L’étude révèle que trois types de cancer – le cancer du poumon, de l’estomac et du col de l’utérus – représentent près de la moitié de tous les cancers évitables, chez les hommes comme chez les femmes, à l’échelle mondiale. Le cancer du poumon est principalement lié au tabagisme et à la pollution de l’air, celui de l’estomac est largement attribuable à l’infection par Helicobacter pylori, tandis que le cancer du col de l’utérus est causé de façon écrasante par le papillomavirus humain (VPH).

Le fardeau des cancers évitables apparaît nettement plus lourd chez les hommes que chez les femmes. Environ 45% des nouveaux cas de cancer chez les hommes sont liés à des facteurs évitables, contre 30% chez les femmes. Chez les hommes, le tabagisme est responsable d’environ 23% des nouveaux cas, suivi des infections (9%) et de la consommation d’alcool (4%).

Chez les femmes, les infections arrivent en tête (11%), devant le tabagisme (6%) et un indice de masse corporelle élevé (3%).L’étude souligne également de fortes variations régionales. Chez les femmes, la proportion de cancers évitables oscille entre 24% en Afrique du Nord et en Asie occidentale et 38% en Afrique subsaharienne.

Chez les hommes, la prévalence la plus élevée (57%) est observée en Asie de l’Est, tandis que la plus faible (28%) concerne l’Amérique latine et les Caraïbes.Ces écarts traduisent des différences d’exposition aux facteurs de risque comportementaux, environnementaux, professionnels et infectieux, mais aussi des disparités en matière de développement socio-économique, de politiques nationales de prévention et de capacités des systèmes de santé.

Miser sur la prévention pour alléger le fardeau mondial

Ces résultats, souligne l’analyse, mettent en évidence la nécessité de stratégies de prévention adaptées aux contextes nationaux. Celles-ci incluent des mesures strictes de lutte contre le tabagisme, la réglementation de l’alcool, la vaccination contre les infections cancérigènes telles que le VPH et l’hépatite B, ainsi qu’une amélioration de la qualité de l’air, de la sécurité sur les lieux de travail et des environnements alimentaires et d’activité physique.

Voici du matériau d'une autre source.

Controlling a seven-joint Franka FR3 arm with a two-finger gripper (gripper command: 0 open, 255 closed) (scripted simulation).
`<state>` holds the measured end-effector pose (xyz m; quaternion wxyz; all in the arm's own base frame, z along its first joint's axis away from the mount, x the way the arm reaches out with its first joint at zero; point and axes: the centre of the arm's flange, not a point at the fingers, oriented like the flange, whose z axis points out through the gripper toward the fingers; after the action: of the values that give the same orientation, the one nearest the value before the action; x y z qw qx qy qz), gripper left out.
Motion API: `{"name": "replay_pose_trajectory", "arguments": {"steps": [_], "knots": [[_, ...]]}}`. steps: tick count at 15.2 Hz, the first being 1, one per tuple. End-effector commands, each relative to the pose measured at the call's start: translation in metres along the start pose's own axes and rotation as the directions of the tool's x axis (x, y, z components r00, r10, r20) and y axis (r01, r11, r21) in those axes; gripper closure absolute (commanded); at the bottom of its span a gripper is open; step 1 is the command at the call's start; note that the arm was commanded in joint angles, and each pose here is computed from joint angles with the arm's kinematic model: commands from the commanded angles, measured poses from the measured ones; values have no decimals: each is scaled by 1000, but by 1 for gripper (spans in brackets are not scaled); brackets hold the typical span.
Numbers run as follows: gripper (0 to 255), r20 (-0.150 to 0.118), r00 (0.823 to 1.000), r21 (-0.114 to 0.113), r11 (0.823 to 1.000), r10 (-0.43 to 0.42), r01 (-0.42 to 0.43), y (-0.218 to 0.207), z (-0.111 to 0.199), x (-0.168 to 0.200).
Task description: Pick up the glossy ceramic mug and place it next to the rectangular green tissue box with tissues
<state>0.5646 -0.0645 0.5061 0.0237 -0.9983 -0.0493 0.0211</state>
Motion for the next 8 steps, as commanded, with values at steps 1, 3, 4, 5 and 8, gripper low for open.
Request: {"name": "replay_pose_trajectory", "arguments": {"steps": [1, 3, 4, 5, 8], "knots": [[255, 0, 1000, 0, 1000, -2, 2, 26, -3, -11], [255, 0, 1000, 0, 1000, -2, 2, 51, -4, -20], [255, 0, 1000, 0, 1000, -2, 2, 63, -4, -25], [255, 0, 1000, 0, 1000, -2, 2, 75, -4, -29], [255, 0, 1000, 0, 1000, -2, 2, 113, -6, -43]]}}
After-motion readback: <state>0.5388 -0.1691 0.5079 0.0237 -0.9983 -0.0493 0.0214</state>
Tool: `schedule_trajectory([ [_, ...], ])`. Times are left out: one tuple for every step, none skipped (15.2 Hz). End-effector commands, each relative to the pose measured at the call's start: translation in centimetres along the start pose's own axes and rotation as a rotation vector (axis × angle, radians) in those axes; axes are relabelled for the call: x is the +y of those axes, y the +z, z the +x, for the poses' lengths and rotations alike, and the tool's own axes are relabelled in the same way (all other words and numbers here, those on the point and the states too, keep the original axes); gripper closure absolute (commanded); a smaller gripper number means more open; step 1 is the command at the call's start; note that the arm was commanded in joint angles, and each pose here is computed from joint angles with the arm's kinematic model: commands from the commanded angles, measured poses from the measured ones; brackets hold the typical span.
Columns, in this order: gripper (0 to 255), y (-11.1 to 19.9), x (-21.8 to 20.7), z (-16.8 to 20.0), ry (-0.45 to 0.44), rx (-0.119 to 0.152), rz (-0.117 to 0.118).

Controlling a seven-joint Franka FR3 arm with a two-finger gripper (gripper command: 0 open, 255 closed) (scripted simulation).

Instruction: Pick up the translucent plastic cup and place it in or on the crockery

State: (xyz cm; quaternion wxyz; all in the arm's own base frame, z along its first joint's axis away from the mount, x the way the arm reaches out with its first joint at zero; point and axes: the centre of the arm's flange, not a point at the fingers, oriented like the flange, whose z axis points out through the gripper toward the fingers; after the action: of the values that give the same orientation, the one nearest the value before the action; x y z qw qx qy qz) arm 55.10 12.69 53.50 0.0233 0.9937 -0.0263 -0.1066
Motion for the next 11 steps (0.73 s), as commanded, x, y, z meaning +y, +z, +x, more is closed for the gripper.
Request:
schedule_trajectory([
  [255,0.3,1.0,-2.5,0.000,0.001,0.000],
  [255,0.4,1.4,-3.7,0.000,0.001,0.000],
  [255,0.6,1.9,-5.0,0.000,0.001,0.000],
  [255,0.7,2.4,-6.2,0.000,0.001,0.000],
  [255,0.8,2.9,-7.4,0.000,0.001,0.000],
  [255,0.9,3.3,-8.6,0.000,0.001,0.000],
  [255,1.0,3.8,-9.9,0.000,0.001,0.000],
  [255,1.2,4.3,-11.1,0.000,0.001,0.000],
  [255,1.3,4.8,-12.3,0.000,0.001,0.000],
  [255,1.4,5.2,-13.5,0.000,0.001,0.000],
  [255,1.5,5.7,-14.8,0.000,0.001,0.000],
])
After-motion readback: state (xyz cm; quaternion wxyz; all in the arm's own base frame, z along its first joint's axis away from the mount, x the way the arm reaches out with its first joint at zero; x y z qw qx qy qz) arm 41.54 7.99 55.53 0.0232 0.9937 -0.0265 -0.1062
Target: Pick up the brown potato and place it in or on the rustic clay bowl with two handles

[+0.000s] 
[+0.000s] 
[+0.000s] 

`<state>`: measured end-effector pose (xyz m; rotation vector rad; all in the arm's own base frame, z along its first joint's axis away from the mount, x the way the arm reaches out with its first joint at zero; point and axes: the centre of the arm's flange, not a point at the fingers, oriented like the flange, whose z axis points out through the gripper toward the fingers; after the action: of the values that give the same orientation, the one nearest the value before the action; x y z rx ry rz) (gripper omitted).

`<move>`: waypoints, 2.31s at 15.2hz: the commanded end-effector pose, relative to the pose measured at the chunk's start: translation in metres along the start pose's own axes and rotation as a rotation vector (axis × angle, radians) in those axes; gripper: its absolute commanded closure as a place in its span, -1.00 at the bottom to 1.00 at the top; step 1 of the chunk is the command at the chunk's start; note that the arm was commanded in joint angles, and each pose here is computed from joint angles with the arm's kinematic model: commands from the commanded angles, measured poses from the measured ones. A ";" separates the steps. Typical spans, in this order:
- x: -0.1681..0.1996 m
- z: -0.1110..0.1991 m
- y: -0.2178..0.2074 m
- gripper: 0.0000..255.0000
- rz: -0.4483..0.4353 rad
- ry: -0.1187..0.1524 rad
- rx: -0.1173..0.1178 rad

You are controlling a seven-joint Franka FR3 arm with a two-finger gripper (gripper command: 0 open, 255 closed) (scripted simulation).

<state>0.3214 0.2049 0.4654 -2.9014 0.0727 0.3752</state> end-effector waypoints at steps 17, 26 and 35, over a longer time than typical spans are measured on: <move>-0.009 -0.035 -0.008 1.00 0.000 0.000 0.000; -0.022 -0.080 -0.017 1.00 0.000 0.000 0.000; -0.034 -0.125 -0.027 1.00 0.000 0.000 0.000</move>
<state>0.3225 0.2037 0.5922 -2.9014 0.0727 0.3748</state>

Pour la directrice adjointe de l’Unité de surveillance du cancer du CIRC et auteure principale de l’étude, cette analyse constitue une référence mondiale.« Elle intègre pour la première fois les causes infectieuses aux côtés des risques comportementaux, environnementaux et professionnels. S’attaquer à ces causes évitables représente l’une des meilleures façons de réduire le fardeau mondial du cancer », explique la Dr Isabelle Soerjomataram.

Elle souligne par ailleurs qu’une action concertée entre les secteurs de la santé, de l’éducation, de l’énergie, des transports et du travail pourrait épargner à des millions de familles le poids d’un diagnostic de cancer.

La réduction des facteurs de risque évitables permettrait non seulement de faire baisser l’incidence de la maladie, mais aussi de réduire les coûts des soins de santé à long terme et d’améliorer durablement la santé et le bien-être des populations.